Оксана пошла в школу, Руся втайне мечтала еще об одном ребенке, общем, но боялась просить об этом Николаева. Николаев научился отказывать Леночке, и алименты на Катю стала переводить Руся. Строго седьмого числа каждого месяца.

В школу Оксану отводила Руся, а забирал Николаев. Выходила путаница с фамилией, но ни он, ни она никак не могли решиться записать Оксану Николаевой. Из школы Оксана вылетала с подружками, а сзади шел Николаев, хлопая себя по ноге тяжелым ранцем. Оксана звала его «дядей», а он её – Ксюшей. Руся переживала, что между ними нет лада, но свыклась, мудро  решив оставить все, как есть.
   Николаев буквально приклеивался к Русе с каждым днем, так обои, высыхая, твердо схватываются со стеной и принимают ее форму.
     Горе пришло весной. Руся подрядилась на ремонт в сталинской высотке, когда белила потолки, лестница разъехалась и она упала на спину. Ошеломленному Николаеву долго не могли объяснить, почему ничего нельзя сделать, совали под нос какие-то серые снимки, он мотал головой, отгоняя от себя саму мысль о том, что он завтра проснется – а Руси нет.
Пожалев, его пустили в реанимацию, где он держал ее за руку, чувствуя, как уходит из нее жизнь, тихо отлетает печным дымком – туда, к золотому месяцу.
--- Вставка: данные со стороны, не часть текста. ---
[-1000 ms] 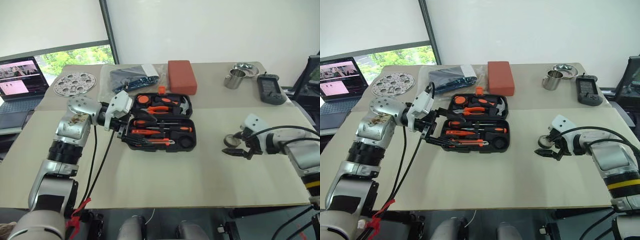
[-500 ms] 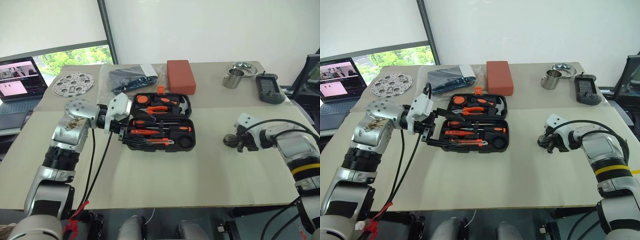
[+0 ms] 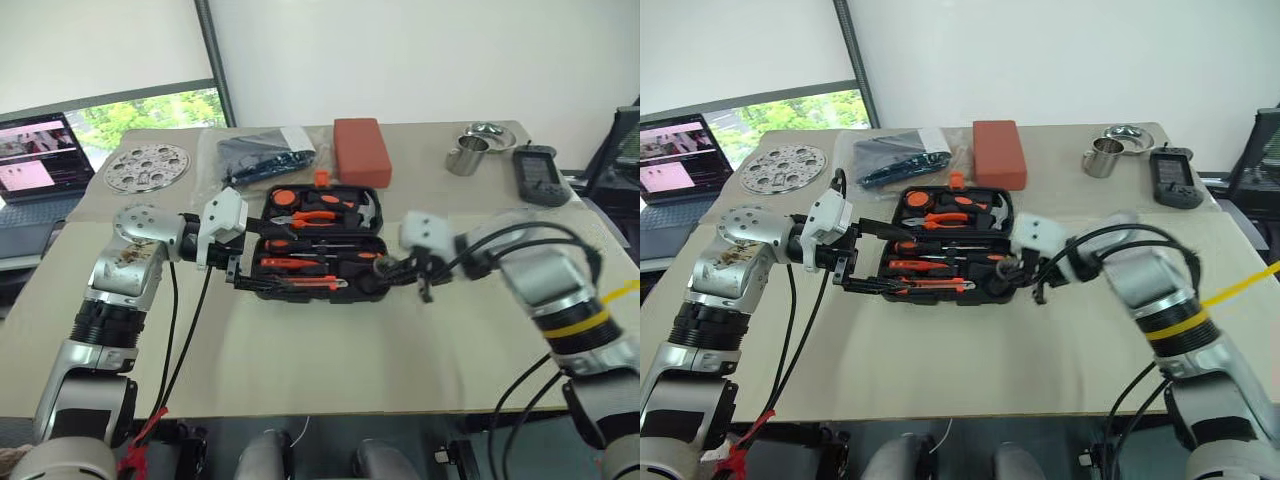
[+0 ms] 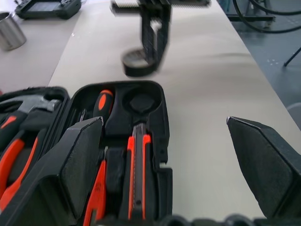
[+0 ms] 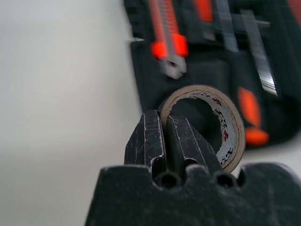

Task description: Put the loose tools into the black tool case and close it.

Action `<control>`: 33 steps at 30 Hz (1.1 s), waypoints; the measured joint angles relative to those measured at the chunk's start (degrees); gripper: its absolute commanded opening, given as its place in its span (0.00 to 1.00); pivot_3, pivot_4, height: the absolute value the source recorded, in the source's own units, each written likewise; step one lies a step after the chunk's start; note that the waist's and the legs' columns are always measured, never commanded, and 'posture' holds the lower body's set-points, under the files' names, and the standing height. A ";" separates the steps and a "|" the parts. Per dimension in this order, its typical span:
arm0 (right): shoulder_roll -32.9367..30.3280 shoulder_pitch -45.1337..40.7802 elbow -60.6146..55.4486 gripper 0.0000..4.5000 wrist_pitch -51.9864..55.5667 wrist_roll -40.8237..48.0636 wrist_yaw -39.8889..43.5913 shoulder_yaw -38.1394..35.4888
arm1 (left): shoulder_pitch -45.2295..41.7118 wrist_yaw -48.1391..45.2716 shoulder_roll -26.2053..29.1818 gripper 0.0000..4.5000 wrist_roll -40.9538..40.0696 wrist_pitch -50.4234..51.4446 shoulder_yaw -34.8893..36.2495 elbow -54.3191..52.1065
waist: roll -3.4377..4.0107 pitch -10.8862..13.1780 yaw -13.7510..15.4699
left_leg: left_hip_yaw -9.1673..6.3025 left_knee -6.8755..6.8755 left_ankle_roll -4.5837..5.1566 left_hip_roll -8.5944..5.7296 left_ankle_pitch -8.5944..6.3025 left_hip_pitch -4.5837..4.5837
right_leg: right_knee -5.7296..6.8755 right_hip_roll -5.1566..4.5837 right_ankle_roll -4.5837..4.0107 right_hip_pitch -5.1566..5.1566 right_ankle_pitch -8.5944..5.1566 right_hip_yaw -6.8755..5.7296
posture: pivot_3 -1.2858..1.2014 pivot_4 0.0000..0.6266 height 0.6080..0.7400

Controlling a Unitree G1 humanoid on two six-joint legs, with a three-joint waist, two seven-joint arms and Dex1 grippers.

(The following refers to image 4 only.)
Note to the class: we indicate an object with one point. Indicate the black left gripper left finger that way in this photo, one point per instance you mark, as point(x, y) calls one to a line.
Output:
point(70, 169)

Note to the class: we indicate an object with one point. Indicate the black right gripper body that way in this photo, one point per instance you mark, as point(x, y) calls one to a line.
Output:
point(188, 3)

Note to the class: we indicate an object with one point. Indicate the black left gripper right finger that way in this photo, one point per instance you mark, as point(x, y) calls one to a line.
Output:
point(265, 164)

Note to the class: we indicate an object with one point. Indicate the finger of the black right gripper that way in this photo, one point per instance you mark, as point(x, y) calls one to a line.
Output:
point(148, 35)
point(163, 37)

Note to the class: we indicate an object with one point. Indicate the black tape roll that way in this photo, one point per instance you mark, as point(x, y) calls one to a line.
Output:
point(135, 63)

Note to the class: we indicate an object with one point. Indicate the orange adjustable wrench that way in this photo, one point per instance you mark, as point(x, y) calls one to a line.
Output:
point(98, 183)

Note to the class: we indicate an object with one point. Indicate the orange black utility knife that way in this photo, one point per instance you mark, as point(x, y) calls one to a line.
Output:
point(131, 164)

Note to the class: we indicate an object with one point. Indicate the black tool case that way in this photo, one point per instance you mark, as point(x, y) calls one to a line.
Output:
point(157, 131)

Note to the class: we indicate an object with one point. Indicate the black handheld controller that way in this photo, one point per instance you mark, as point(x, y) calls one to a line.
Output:
point(47, 9)

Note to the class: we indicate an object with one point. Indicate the black stand leg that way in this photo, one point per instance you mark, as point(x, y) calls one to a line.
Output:
point(292, 56)

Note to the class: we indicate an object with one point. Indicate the stainless steel cup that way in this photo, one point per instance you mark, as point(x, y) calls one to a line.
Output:
point(10, 33)

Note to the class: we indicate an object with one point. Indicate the black metal cart frame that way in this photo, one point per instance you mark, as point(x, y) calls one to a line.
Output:
point(251, 17)

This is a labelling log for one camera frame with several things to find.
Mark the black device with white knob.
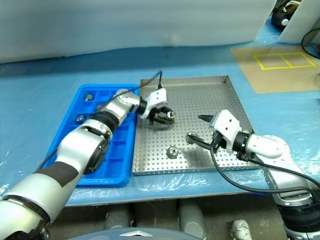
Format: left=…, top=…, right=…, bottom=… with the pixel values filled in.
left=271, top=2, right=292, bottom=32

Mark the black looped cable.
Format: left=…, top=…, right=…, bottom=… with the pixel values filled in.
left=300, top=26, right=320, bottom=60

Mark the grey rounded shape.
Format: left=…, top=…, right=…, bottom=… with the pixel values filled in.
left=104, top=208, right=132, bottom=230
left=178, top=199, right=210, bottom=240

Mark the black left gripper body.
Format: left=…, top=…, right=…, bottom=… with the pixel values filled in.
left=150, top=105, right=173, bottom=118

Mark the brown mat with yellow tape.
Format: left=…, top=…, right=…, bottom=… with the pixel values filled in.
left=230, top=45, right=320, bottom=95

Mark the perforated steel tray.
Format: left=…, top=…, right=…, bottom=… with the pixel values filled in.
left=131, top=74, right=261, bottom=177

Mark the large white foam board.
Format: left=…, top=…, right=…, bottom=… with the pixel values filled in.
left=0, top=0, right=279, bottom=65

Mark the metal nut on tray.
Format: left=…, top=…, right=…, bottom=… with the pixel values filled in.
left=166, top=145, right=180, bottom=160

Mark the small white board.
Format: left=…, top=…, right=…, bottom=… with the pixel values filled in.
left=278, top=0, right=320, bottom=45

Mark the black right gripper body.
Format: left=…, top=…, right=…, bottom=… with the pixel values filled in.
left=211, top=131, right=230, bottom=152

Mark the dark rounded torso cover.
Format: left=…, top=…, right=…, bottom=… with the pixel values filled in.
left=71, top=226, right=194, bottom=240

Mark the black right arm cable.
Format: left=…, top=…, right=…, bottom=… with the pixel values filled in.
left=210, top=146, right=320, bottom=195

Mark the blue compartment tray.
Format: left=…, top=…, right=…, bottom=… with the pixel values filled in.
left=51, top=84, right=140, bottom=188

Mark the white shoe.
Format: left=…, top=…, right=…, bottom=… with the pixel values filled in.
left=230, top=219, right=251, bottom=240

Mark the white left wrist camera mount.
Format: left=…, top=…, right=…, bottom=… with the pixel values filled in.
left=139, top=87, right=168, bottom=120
   На похороны приехала Русина сестра с мужем и двумя сыновьями, хваткая, спокойная баба, организовавшая все, как она выразилась, «на уровне». Кладбище выбрали дальнее, подешевле, поминки справили дома. Николаев в который раз удивлялся внутри себя разнице обычаев в таком горестном деле, в  приметах – того нельзя, это нужно…Все это было глупо, потому что Руси не было. Что могла сказать ее фотокарточка, перед которой стояла накрытая ломтем хлеба стопка с водкой? После девятого дня, Николаев, ослабевший и тихий, сидел в большой комнате, глядя, как сестра укладывает Русины вещи – в две стопочки, одну – раздать, другую – себе. Полуобернувшись, сестра покусала губу, но решительно сказала – «Игорь, Вы уж там чего не подумайте худого-то…Но ведь Руся у Вас прописана была, значит, комната-та ее…мы с Вами как сговоримся – либо деньгами Вы нам, или комнату? А Ксюту мы к свекрови моей отправим, а потом заберем, ну, как устроимся тут»…Она продолжала говорить, распаляясь от неловкости и жадности, загибала пальцы, будто все прибавляла себе – и то, и то, и это…
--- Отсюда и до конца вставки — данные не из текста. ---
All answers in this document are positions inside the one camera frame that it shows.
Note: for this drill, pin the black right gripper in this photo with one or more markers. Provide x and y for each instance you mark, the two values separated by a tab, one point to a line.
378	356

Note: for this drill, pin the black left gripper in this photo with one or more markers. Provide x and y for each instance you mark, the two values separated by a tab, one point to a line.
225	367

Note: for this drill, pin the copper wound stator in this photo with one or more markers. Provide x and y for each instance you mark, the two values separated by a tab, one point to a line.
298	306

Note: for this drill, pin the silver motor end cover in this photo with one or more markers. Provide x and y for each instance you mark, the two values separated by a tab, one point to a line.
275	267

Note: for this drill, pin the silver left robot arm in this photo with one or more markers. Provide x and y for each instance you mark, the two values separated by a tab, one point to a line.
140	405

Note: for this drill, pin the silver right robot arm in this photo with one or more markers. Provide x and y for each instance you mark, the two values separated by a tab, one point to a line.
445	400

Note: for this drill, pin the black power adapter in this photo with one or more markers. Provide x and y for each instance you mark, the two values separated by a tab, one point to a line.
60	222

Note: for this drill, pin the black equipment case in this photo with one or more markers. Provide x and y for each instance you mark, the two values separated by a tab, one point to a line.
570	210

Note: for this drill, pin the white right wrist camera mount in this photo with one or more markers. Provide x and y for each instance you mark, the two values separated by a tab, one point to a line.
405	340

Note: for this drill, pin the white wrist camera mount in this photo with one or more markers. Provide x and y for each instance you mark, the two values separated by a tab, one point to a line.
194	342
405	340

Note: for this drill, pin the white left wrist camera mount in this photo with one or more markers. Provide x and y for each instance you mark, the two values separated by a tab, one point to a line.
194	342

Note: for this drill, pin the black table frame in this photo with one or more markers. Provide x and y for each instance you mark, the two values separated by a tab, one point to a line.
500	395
  Николаев встал, подошел к дивану, в углу которого сидела Оксана, держа на коленях кота, взял ее за ручку и сказал – «ну что, дочь, пойдем?» Она глянула на него Русиными глазами, сморгнула и встала. Все еще держа ее за руку, Николаев бросил на круглый стол связку ключей и сказал –  «подавись, сука» и закрыл за ними дверь.